Ketua Asosiasi Panas Bumi Indonesia (API) Julfi Hadi mengatakan satu-satunya sumber EBT yang saat ini bisa dimanfaatkan oleh Indonesia untuk bisa menggantikan peran batu bara adalah sumber energi panas bumi.
“Geothermal adalah satu-satunya pada saat ini renewable energy yang proven baseload. Satu-satunya renewable proven baseload Kalau kita mau sampai (target) net zero emission 2060, harus mulai dari sekarang,” ujarnya kepada CNBC Indonesia dalam program Energy Corner, dikutip Senin (11/11/2024).
Bukan tanpa alasan, Indonesia dinilai menjadi salah satu negara terbesar yang memiliki sumber panas bumi dunia. Tidak main-main, Indonesia memiliki 40% sumber energi panas bumi yang ada di dunia.
“Indonesia adalah negara volcanic, negara gunung api. Karena itu Indonesia adalah negara geothermal. 40% dari reserve di dunia ada di Indonesia. Sekitar 24 gigawatt reserve ada di Indonesia,” ujarnya.
Julfi memandang, panas bumi bisa mendukung program swasembada energi pemerintahan Presiden RI Prabowo Subianto. Sebab, Indonesia memiliki sumber daya panas bumi yang berlimpah
Nah, untuk bisa mencapai kemandirian energi, Indonesia harus menggantikan sumber energi fosil termasuk batu bara ke sumber EBT. “Kalau kita mau energy security, kita harus fossil free, perlu baseload dan ini geothermal.
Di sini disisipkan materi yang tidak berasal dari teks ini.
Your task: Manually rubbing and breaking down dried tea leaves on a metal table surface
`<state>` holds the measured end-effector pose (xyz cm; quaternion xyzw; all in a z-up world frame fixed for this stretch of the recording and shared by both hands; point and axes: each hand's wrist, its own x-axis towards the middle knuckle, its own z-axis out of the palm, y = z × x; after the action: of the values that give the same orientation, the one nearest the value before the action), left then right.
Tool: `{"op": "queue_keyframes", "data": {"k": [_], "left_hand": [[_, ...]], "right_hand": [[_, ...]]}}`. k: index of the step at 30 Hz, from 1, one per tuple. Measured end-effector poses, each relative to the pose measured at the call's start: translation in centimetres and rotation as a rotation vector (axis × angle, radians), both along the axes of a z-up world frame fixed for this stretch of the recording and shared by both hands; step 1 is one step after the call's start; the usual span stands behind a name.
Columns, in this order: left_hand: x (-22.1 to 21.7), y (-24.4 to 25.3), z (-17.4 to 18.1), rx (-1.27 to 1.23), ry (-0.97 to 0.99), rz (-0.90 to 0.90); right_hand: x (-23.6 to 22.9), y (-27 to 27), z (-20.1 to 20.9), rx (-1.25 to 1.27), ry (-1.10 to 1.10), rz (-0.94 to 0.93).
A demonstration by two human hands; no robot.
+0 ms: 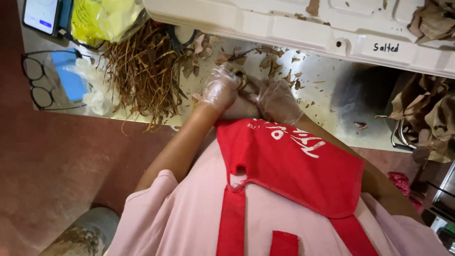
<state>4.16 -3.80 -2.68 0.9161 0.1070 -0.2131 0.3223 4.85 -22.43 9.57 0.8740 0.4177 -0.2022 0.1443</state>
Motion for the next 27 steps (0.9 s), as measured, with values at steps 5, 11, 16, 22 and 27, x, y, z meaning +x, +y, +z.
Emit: {"op": "queue_keyframes", "data": {"k": [5,11,16,22,27], "left_hand": [[-1.9,1.0,4.5,0.0,-0.109,-0.008],[-2.5,1.9,-3.9,0.109,-0.499,-0.239],[-2.9,3.4,1.6,-0.39,-0.349,0.075],[-3.8,4.8,2.0,-0.694,-0.284,0.15],[-2.8,1.5,5.0,-0.291,-0.239,-0.044]], "right_hand": [[-0.2,-0.4,-0.3,0.091,-0.077,0.057],[0.1,0.9,2.8,-0.035,0.07,-0.059],[0.8,-0.2,1.1,0.57,0.191,-0.256],[1.5,-1.2,-5.9,0.687,-0.221,-0.053],[2.5,-0.4,-17.2,0.732,-0.271,0.072]]}}
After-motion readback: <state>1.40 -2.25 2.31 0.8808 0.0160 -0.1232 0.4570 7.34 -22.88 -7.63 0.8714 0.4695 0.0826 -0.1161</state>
Jadi pengembangan geothermal, mengakselerasi geothermal sangat sinergi dengan fokusnya dari pemerintah pada saat ini,” tambahnya.
Energi panas bumi menurut Julfi, bukan hanya bisa mendorong kemandirian energi dalam negeri, namun sekaligus bisa mendorong pertumbuhan ekonomi Indonesia yang ditargetkan mencapai 8%.
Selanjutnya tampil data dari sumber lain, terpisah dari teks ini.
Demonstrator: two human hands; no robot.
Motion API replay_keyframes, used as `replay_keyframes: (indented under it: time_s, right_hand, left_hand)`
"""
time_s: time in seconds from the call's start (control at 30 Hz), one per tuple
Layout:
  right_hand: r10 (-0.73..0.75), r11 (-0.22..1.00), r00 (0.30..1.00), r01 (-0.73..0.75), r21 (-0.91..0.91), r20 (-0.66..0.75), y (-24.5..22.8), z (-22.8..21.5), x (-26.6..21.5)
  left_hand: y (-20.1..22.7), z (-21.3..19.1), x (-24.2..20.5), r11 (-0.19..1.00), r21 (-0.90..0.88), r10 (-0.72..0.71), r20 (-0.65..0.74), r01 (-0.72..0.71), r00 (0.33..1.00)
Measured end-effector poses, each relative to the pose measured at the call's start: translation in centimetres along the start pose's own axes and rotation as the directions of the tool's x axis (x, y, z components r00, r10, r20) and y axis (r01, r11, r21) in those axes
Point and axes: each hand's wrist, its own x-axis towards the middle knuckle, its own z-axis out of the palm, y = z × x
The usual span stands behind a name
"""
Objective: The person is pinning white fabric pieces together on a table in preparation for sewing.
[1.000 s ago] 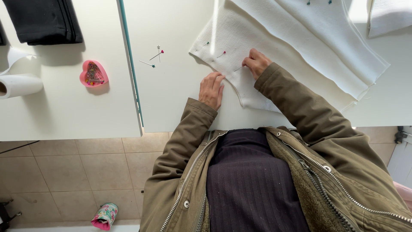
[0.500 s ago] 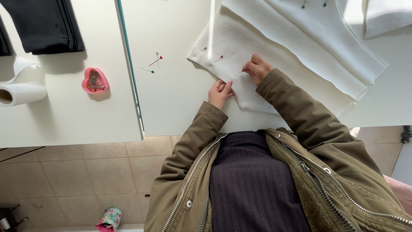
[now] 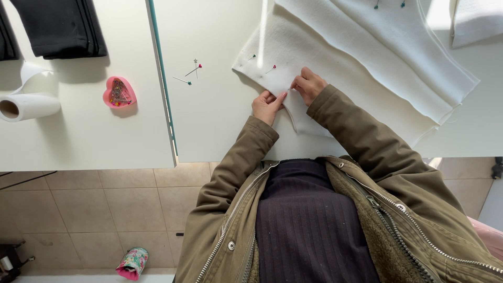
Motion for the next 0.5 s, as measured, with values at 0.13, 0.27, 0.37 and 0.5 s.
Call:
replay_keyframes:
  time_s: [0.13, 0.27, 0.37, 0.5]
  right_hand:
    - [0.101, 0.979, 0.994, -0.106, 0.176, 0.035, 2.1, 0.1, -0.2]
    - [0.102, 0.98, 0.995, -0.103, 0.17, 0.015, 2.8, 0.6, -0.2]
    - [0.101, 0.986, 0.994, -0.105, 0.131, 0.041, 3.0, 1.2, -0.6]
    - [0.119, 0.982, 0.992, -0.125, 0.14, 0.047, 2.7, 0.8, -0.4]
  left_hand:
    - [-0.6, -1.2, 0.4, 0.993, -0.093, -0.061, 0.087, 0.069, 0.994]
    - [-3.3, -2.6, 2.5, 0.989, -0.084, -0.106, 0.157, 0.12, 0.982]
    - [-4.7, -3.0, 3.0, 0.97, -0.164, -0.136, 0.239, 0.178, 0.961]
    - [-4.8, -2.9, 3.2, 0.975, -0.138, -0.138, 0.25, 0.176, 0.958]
Dengan begitu, Julfi optimis Indonesia bisa bersaing dalam menghasilkan energi bersih dengan negara lain melalui pemanfaatan panas bumi di dalam negeri.
“Kita lihat global in 10 years green manufacturing itu akan ada di supply chain green manufacturing. Akan ada di Eropa di Middle East. Kalau kita tidak bisa memproduksi green manufacturing, itu kita akan bisa berat bersaing. Kira-kira seperti itu,” tandasnya.